This video makes me unreasonably happy.

You?

Paper Trail

paper nest

I seem to have developed a latent cleaning compulsion as a response to stress and/or writing avoidance—I’m as surprised as you are—and spent the weekend cleaning and rearranging my desk and going through my overstuffed file cabinet.*

So far, I’ve found research for abandoned and active stories, clippings, half-written first chapters, short stories, shipwrecks, dialogue chunks, outlines, plot bunny droppings, frankendrafts,** essays, extremely questionable poetry, and various other scribbles of a fictional nature.***

Some of the fiction writing dates back to my college days and some is older.
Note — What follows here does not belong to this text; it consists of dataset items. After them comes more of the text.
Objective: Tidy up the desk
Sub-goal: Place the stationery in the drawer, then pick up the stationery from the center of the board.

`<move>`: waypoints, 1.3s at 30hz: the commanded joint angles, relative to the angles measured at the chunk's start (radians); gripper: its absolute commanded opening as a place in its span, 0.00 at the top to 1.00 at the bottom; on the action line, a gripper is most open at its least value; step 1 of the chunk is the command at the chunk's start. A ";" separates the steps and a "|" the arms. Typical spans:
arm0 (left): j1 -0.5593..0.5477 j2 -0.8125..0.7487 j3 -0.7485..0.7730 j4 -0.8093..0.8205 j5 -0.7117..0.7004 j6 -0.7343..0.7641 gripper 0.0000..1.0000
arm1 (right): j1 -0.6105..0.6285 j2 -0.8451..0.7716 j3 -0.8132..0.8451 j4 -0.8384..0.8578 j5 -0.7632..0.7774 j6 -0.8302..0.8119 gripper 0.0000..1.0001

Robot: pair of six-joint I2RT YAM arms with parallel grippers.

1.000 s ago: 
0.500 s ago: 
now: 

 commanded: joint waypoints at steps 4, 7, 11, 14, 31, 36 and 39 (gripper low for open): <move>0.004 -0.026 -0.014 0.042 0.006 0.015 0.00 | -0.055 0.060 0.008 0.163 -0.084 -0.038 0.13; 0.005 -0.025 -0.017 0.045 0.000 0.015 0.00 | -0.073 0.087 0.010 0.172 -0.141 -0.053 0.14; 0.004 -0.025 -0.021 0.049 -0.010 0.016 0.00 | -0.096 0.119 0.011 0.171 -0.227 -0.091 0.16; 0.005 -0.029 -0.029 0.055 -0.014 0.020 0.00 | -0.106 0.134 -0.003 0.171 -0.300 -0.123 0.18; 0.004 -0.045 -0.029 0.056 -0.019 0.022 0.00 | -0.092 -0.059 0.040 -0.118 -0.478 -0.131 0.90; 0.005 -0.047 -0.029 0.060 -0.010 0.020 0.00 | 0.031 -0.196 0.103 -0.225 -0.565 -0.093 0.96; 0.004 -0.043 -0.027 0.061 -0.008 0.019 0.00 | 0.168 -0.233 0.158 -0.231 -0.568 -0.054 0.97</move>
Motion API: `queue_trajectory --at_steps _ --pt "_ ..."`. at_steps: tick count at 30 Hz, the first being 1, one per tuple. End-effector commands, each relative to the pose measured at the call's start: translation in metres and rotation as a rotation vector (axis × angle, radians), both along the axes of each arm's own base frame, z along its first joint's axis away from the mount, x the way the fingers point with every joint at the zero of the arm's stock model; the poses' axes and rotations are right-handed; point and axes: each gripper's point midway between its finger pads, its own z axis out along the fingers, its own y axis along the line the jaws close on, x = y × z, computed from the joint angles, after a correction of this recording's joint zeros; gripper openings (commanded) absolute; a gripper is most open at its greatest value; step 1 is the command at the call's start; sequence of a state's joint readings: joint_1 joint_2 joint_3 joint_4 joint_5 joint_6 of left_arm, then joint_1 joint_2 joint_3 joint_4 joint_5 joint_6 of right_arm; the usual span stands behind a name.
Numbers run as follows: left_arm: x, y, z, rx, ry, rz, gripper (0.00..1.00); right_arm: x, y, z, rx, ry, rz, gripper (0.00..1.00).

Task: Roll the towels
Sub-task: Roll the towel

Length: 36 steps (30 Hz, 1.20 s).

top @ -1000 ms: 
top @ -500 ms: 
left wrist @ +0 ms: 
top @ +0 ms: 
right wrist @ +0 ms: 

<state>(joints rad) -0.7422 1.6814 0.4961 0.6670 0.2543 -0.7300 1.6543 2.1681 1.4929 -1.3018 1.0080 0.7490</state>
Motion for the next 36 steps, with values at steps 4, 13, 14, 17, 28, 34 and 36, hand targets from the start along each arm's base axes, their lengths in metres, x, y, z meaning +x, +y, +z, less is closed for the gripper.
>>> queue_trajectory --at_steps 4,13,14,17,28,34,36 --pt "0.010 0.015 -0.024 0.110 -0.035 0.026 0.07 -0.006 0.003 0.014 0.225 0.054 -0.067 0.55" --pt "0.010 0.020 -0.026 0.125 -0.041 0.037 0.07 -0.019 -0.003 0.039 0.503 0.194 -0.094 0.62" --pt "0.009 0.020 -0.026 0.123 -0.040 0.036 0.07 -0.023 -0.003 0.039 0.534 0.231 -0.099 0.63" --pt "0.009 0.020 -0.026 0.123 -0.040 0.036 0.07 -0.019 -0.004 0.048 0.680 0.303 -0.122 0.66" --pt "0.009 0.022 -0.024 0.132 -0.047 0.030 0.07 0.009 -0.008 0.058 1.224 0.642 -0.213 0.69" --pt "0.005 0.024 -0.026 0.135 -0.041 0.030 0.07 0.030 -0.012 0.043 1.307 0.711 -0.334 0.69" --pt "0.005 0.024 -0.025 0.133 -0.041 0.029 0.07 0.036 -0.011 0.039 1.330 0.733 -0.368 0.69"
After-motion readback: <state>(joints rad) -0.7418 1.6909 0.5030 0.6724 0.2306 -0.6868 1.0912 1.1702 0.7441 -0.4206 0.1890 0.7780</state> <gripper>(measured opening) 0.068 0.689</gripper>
There are dot matrix printouts in there, wide-ruled notebook paper written in pencil, floppy disks^ and a lot of adolescent angst.

So, I’ve been hauling this stuff around since I was at least thirteen,^^  keeping it as close as Smaug did Erebor’s net domestic product and defending it with as much sanity as Thorin hoping to uncover a publishable Arkenstone—or a certain protoHobbit searching for his birthday present.

This hoard of mismatched wordsmithing is my work.  It’s my precious.

But, you know . . .

Those drawers are packed so full that they’re useless, and it’s getting to the point that . . .

It might be time to. . .

I mean, it’s possible that some of this stuff isn’t . . .

And it’s not like I really believe I’m ever going to finish that story about the . . .

I don’t even remember writing that scene and it’s just a single loose sheet of paper so there’s no context for it, so there’s no point in . . .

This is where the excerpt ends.